RATIONALE: Coronary artery abnormalities are usually of major significance in clinical cardiology and cardiac surgery departments due to associated myocardial ischemia, myocardial infarction, and sudden cardiac death. Among them, anatomical malformations account for most coronary artery abnormalities. However, hypoplasia of the coronary artery is a rare type of coronary artery without any genetic screening information.
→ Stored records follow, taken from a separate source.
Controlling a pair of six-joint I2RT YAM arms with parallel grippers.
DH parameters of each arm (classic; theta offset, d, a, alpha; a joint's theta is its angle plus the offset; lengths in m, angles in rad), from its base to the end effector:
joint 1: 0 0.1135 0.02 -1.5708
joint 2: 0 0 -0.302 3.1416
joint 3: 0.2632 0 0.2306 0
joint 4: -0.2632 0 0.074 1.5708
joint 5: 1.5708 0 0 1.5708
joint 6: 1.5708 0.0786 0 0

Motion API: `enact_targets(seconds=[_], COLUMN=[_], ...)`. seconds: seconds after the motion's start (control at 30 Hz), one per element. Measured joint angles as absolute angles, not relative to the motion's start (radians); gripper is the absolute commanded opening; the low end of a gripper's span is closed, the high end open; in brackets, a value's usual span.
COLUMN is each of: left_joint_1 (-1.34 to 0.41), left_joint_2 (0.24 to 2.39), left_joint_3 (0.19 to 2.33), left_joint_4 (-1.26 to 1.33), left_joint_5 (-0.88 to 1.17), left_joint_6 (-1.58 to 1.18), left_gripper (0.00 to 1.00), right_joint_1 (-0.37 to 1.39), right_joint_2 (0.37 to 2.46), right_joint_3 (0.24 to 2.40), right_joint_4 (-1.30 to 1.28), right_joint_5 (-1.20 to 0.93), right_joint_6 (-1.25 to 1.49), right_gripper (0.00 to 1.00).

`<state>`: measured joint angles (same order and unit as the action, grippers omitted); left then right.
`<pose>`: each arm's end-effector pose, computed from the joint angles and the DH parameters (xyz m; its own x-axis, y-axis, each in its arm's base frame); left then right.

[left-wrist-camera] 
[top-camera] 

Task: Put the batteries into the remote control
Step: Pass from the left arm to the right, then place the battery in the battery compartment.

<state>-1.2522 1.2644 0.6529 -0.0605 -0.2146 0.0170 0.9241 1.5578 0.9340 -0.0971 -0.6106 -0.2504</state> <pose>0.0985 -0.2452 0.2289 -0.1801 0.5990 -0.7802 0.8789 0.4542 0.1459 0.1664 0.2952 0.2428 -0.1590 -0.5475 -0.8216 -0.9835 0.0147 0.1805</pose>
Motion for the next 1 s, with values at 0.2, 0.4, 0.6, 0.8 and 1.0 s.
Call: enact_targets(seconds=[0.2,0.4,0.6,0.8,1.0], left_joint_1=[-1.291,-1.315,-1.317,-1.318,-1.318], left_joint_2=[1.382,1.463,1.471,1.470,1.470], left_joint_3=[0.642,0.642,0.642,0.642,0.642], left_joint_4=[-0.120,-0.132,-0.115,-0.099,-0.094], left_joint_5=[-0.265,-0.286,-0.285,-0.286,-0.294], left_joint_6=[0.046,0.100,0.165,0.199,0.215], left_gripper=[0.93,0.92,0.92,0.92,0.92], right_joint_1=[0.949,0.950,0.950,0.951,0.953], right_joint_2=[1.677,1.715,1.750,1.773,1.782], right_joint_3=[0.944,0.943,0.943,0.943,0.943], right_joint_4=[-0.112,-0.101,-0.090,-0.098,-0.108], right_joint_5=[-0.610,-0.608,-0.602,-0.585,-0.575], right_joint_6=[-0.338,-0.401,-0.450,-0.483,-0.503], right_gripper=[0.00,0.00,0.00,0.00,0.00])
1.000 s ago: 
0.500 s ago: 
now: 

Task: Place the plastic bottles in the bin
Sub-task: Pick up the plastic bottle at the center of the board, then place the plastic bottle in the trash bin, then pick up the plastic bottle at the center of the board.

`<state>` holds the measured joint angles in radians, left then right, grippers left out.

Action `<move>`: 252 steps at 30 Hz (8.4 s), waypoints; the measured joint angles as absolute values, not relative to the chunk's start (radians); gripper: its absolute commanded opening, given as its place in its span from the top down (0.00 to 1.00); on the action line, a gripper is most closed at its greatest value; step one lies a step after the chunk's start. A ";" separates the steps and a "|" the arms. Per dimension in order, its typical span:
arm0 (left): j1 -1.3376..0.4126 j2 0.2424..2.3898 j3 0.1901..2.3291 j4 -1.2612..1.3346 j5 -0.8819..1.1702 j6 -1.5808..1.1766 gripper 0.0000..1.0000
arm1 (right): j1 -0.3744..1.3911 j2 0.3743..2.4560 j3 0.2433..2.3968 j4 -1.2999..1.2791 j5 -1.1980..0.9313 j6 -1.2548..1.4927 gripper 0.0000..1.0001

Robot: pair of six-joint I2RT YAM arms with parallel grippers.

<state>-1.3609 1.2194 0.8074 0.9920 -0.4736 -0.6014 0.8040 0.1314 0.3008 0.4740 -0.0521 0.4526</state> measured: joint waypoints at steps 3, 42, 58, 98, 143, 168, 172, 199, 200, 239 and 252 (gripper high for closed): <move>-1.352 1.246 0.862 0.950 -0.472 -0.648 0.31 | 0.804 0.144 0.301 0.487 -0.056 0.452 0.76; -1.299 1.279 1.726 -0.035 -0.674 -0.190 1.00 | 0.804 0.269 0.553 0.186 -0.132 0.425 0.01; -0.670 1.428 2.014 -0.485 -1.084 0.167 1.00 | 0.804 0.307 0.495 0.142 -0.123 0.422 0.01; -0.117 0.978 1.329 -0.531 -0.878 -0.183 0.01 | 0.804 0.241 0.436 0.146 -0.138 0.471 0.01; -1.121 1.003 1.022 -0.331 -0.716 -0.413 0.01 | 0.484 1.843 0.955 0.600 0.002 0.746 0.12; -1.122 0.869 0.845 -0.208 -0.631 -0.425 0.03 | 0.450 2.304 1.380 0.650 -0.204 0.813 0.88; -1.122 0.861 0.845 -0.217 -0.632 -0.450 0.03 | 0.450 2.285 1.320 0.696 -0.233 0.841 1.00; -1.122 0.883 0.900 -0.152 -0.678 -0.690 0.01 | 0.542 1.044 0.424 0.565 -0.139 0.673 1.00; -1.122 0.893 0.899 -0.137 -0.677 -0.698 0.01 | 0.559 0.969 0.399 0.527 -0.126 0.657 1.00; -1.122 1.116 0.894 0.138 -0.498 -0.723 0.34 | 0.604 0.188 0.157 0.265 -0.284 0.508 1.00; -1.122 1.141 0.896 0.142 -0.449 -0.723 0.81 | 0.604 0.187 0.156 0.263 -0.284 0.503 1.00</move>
PATIENT CONCERNS: A 10-year-old boy suffered severe chest pain, and a subsequent syncope occurred. DIAGNOSIS AND INTERVENTION: The boy complained of significant chest pain with syncope. Computerized tomography (CT) angiography scanning showed that the left coronary artery was dominated by abnormal origins and dramatically narrow artery lesions. Moreover, cardiac magnetic resonance imaging (MRI) confirmed myocardial ischemia. Cardiac catheterization confirmed that this was an extremely rare hypoplastic coronary case. Finally, a mutation was identified in NOTCH1 c.1023C>A for the first time. OUTCOMES: The boy was discharged after completing all examinations and was forbidden to play any kind of sport activity while waiting for heart transplantation. LESSONS: Hypoplastic coronary artery diseases have only been reported within very limited cases. This is the only report that has identified hypoplasia in 3 epicardial major coronary arteries. In addition, this is the first case to provide evidence between NOTCH1 genetic disorder and hypoplastic coronary artery disease in the clinic.